Task requirements:
Which lines of the data below contain "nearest"? Please show them all.

[Items from a data source]
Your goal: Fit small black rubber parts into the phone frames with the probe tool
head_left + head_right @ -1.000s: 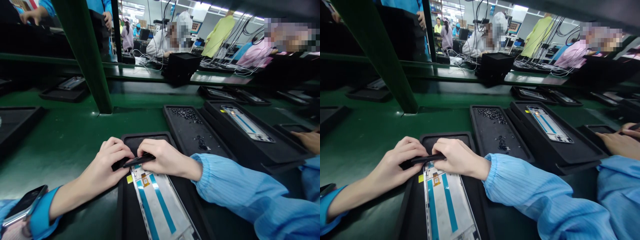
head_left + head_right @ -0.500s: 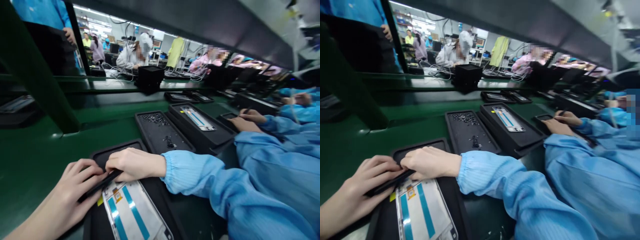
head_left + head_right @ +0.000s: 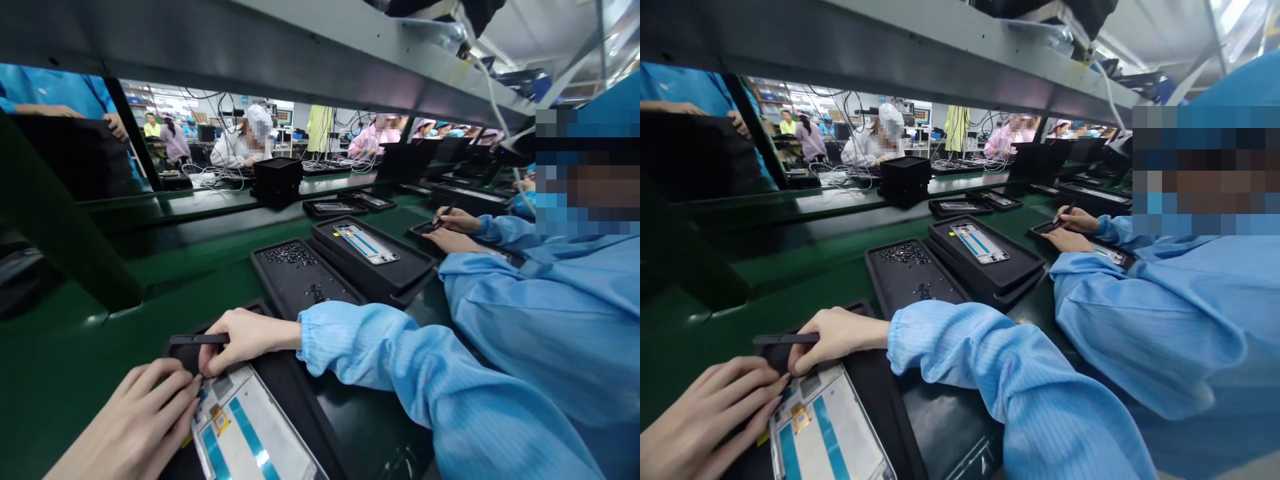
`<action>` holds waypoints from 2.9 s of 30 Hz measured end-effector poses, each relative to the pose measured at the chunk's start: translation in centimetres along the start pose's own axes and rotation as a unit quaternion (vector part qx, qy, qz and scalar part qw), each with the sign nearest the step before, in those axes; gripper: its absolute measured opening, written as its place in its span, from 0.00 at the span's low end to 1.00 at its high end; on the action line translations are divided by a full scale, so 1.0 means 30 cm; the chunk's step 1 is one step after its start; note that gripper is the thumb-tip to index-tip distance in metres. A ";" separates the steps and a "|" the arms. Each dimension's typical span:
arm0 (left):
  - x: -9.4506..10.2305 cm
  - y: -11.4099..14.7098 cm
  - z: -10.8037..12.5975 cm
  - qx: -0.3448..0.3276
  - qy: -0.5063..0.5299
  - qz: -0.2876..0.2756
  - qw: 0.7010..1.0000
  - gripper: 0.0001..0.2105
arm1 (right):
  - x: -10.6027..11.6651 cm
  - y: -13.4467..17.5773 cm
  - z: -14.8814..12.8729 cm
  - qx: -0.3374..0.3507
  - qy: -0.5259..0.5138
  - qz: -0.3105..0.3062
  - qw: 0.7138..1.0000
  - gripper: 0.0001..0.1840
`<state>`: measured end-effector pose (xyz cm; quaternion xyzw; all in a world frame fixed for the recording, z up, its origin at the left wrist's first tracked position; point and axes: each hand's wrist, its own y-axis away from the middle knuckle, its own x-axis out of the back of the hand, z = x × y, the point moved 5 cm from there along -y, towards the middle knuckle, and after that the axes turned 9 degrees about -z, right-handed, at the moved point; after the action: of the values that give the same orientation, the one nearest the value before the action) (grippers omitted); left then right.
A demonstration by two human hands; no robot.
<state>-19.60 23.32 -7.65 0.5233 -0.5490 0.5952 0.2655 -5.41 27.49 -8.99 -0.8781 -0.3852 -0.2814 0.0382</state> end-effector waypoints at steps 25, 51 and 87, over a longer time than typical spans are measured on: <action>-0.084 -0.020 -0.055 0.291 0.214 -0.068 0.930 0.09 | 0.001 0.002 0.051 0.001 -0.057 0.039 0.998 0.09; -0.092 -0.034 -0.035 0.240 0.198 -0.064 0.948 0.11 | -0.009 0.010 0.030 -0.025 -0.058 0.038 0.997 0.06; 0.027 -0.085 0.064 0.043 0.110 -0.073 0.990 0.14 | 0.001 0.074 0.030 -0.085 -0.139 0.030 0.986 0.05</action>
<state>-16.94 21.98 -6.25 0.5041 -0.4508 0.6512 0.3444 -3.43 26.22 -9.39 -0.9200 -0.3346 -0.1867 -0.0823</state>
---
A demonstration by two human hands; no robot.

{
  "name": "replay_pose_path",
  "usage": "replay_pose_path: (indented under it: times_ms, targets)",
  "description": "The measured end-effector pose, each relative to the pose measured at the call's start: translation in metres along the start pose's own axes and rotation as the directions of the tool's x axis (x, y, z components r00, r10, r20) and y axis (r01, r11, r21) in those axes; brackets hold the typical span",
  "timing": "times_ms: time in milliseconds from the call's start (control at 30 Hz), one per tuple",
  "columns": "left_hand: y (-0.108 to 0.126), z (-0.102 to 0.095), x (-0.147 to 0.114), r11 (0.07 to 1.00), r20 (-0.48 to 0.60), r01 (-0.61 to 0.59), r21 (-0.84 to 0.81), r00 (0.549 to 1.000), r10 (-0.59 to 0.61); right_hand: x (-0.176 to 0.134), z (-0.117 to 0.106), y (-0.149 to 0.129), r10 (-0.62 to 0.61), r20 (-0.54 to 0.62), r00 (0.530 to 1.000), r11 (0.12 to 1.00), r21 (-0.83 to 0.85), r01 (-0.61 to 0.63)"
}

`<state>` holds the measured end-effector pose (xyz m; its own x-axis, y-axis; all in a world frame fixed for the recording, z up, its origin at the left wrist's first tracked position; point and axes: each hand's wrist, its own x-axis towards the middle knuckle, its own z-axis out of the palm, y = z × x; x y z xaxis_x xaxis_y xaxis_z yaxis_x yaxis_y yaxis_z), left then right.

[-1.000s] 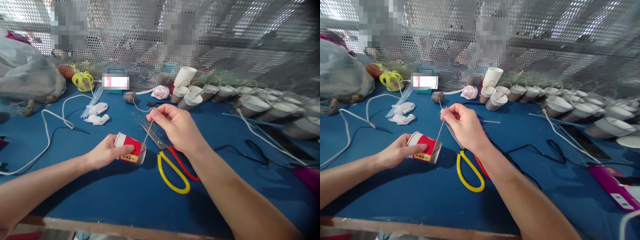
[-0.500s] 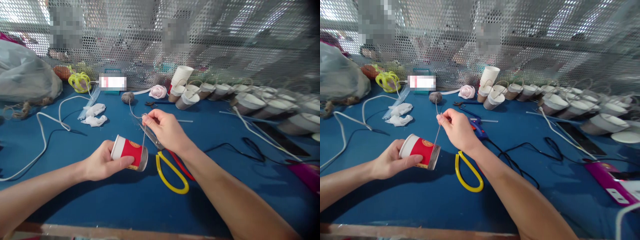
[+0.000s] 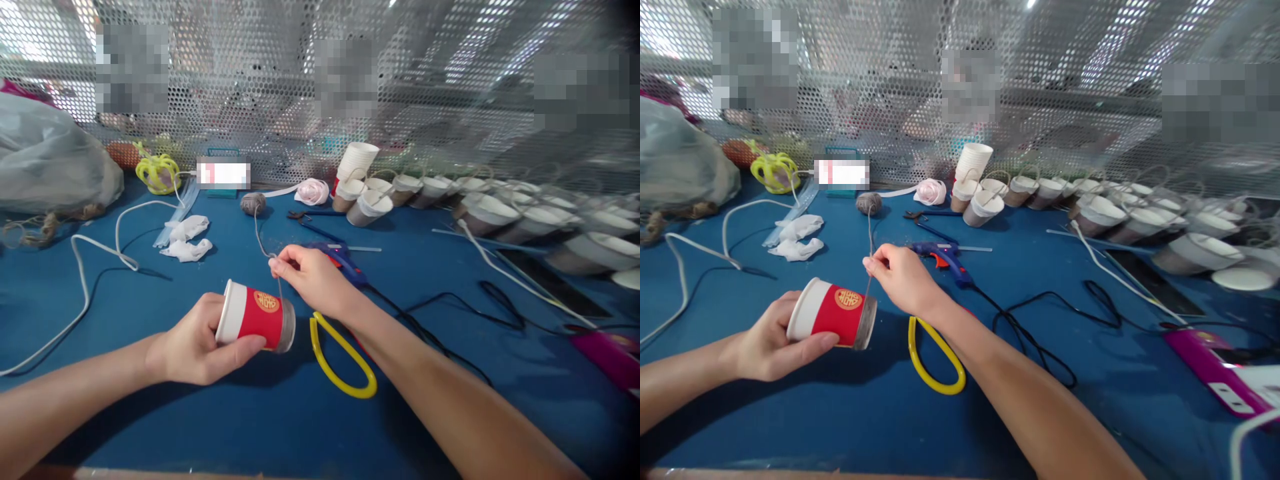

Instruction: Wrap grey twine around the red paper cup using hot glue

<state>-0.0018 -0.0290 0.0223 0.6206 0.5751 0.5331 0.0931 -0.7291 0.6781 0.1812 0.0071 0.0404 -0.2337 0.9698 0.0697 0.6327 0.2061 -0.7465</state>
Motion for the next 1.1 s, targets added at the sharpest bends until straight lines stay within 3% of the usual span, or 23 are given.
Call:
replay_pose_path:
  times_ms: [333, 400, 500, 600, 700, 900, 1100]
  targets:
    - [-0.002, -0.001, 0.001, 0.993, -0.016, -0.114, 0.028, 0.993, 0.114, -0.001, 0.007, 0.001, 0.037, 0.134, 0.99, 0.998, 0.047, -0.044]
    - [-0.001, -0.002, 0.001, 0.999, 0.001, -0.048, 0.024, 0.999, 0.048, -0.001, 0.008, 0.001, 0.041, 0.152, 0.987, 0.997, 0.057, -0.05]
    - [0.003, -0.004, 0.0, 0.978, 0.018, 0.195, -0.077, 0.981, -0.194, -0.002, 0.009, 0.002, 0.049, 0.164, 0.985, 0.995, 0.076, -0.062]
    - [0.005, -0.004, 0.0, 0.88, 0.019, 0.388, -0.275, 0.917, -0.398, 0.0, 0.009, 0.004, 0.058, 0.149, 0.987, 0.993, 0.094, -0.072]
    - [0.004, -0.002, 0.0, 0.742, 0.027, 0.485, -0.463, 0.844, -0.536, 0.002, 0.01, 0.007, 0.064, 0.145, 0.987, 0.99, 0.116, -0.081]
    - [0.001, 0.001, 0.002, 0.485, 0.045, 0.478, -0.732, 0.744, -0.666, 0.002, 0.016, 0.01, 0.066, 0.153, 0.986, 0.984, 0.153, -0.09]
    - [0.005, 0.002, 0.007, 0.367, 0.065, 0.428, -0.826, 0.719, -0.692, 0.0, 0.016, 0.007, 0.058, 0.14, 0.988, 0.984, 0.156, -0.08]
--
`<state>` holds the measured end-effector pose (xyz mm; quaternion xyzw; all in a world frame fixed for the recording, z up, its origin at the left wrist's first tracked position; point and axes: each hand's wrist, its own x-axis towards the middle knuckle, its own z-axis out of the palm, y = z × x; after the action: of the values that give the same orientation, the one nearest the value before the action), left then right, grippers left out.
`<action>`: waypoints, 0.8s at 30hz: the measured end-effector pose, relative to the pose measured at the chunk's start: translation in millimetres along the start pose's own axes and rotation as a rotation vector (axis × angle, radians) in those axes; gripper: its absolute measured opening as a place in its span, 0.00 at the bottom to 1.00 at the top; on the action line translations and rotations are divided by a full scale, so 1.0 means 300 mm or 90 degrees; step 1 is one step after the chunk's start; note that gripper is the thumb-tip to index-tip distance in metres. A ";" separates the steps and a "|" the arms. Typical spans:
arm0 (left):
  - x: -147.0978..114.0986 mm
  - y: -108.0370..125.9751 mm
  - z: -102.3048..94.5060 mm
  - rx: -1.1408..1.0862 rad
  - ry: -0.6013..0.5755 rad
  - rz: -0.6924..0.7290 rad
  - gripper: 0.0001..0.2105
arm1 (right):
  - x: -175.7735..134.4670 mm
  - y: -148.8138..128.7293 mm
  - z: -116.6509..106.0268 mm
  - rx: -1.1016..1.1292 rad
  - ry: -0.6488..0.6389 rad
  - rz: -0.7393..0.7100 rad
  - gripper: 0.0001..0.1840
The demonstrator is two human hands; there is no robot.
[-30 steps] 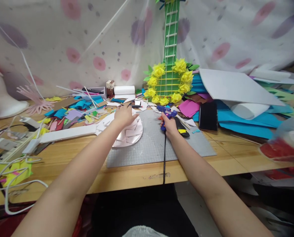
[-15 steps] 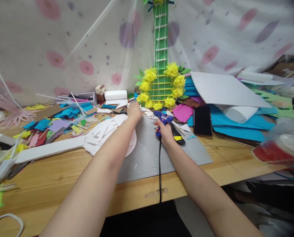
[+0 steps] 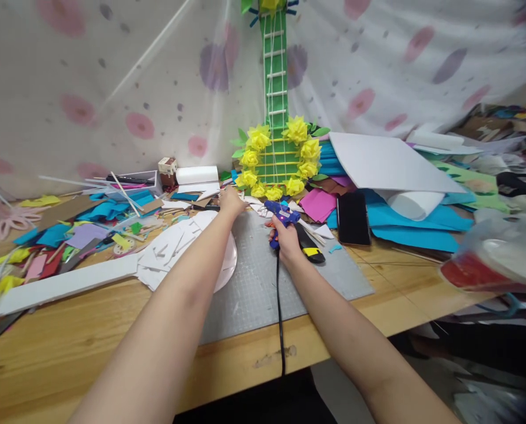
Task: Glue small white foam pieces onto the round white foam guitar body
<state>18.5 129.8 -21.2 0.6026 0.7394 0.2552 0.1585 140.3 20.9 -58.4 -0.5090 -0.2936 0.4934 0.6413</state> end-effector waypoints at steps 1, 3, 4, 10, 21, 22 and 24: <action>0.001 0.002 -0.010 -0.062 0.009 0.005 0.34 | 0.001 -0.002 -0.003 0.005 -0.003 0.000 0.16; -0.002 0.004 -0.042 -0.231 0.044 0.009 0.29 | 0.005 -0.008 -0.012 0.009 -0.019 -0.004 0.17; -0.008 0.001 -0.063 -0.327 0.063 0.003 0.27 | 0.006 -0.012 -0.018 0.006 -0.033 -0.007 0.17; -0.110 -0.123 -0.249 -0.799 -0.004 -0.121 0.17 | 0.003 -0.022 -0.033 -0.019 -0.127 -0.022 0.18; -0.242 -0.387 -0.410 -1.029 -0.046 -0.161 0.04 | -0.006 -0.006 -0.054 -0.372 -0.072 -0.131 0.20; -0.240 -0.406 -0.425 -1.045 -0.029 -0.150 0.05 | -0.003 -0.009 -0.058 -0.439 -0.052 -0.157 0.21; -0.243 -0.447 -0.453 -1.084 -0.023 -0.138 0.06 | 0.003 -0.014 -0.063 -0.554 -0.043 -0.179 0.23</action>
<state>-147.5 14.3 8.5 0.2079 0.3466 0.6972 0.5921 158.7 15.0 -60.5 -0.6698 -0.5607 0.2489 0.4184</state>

The completed task:
`<action>` holds waypoints from 2.9 s of 30 Hz measured end-effector poses, each relative to the pose measured at the chunk's start: translation in centimetres along the start pose's own axes and rotation as a unit quaternion (vector part qx, qy, qz and scalar part qw), each with the sign nearest the step before, in those axes; gripper: its absolute measured opening, written as its place in its span, from 0.00 at the span's low end to 1.00 at its high end; on the action line translations are divided by a full scale, so 1.0 means 30 cm; the chunk's step 1 is one step after its start; note that gripper is the thumb-tip to index-tip distance in metres. A ";" separates the steps and a "|" the arms. Each dimension's typical span:
`<state>`: measured end-effector pose (xyz cm; quaternion xyzw; all in a world frame fixed for the recording, z up, its origin at the left wrist's first tracked position; point and axes: each hand's wrist, its own y-axis away from the middle knuckle, its own x-axis out of the back of the hand, z = x × y, the point moved 5 cm from there along -y, towards the middle knuckle, and after that the axes turned 9 degrees about -z, right-handed, at the moved point; after the action: of the values that give the same orientation, the one nearest the value before the action) (grippers omitted); left then right.
`<state>` holds the measured end-effector pose (xyz mm; quaternion xyzw; all in a world frame fixed for the recording, z up, its origin at the left wrist's first tracked position; point and axes: each hand's wrist, its own x-axis towards the middle knuckle, its own z-axis out of the palm, y = z × x; after the action: of the values that give the same orientation, the one nearest the value before the action), left then right, grippers left out.

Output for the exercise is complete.